Using a template vs. base node; any specific difference?
Hi gang!
First of all, and I know how cheesy this may sound to you, but I'd still like to thank Adobe for making this amazing software available for purchase on Steam, thus with a perpetual license. Buy once, use as long as you want. I discovered this last week and treated myself to a Substance Painter & Designer license because I was convinced that this would enhance my 3D setup tremendously. Now I dare say that this was actually a bit of an understatement! 😁 The combination of these two still, well, amazes me.
But enough rambling. Sorry, I had to share because trust me when I say that I am extremely satisfied & excited about all the new possibilities I now got. And I've only been using this for a week!
Question for you guys...
I see a lot of YouTube videos where people want to build a material preset and then start off with one of the "Metallic roughness" templates. To be honest I never liked any of those templates because you start off with a severely cluttered working environment, in my opinion of course. I've done some studying and from what I can tell these templates don't add anything which the 'Base Material' node doesn't provide. I mean, in the end it's all basically output nodes that got a specific usage assigned to them after which then got associated with the 3D view. This is also something you could do yourself for the specific channel(s) you want to use.

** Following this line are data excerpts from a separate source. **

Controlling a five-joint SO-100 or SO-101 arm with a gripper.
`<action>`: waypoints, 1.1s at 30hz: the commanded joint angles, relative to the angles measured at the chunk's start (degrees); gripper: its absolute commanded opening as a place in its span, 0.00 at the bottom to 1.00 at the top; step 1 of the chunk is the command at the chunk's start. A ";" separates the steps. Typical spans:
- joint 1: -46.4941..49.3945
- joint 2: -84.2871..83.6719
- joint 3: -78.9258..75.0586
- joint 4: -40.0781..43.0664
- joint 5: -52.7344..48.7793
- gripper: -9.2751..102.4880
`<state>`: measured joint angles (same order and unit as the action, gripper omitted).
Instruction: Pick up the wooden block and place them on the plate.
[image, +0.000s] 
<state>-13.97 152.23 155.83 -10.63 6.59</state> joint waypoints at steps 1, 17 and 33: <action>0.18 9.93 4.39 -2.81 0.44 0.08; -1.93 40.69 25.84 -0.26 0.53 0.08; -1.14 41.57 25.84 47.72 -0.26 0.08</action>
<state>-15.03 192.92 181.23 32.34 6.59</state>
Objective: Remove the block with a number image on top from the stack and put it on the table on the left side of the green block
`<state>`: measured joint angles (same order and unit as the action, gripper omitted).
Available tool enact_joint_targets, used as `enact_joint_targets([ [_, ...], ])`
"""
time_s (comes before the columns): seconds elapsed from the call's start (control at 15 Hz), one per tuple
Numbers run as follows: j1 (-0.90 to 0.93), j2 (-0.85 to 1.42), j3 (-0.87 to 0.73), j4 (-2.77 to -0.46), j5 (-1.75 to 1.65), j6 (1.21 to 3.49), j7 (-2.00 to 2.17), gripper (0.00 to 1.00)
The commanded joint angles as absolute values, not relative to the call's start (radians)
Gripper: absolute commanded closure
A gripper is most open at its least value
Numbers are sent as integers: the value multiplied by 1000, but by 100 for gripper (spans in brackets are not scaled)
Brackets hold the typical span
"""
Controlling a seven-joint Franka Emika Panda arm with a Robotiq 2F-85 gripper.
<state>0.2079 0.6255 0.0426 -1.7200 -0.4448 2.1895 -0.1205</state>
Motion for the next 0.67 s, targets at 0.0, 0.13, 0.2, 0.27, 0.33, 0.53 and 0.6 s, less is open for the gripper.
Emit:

My question: am I jumping to conclusions here and is there something I am overlooking, or does the whole thing indeed boil down to force of habbit and personal preference?
I've experimented with 'Base Node Material' (sorry, typoe!), I also checked the actual graph behind it (love that nesting feature!) and then compared this to simply adding 3 output nodes, assigning those to 'ambientOcclusion', 'normal' and 'height' and making the 3D link and I don't notice any specific differences. But being still rather new to all this I do wonder if I'm not being a bit too hasty.
Thanks in advance for any feedback!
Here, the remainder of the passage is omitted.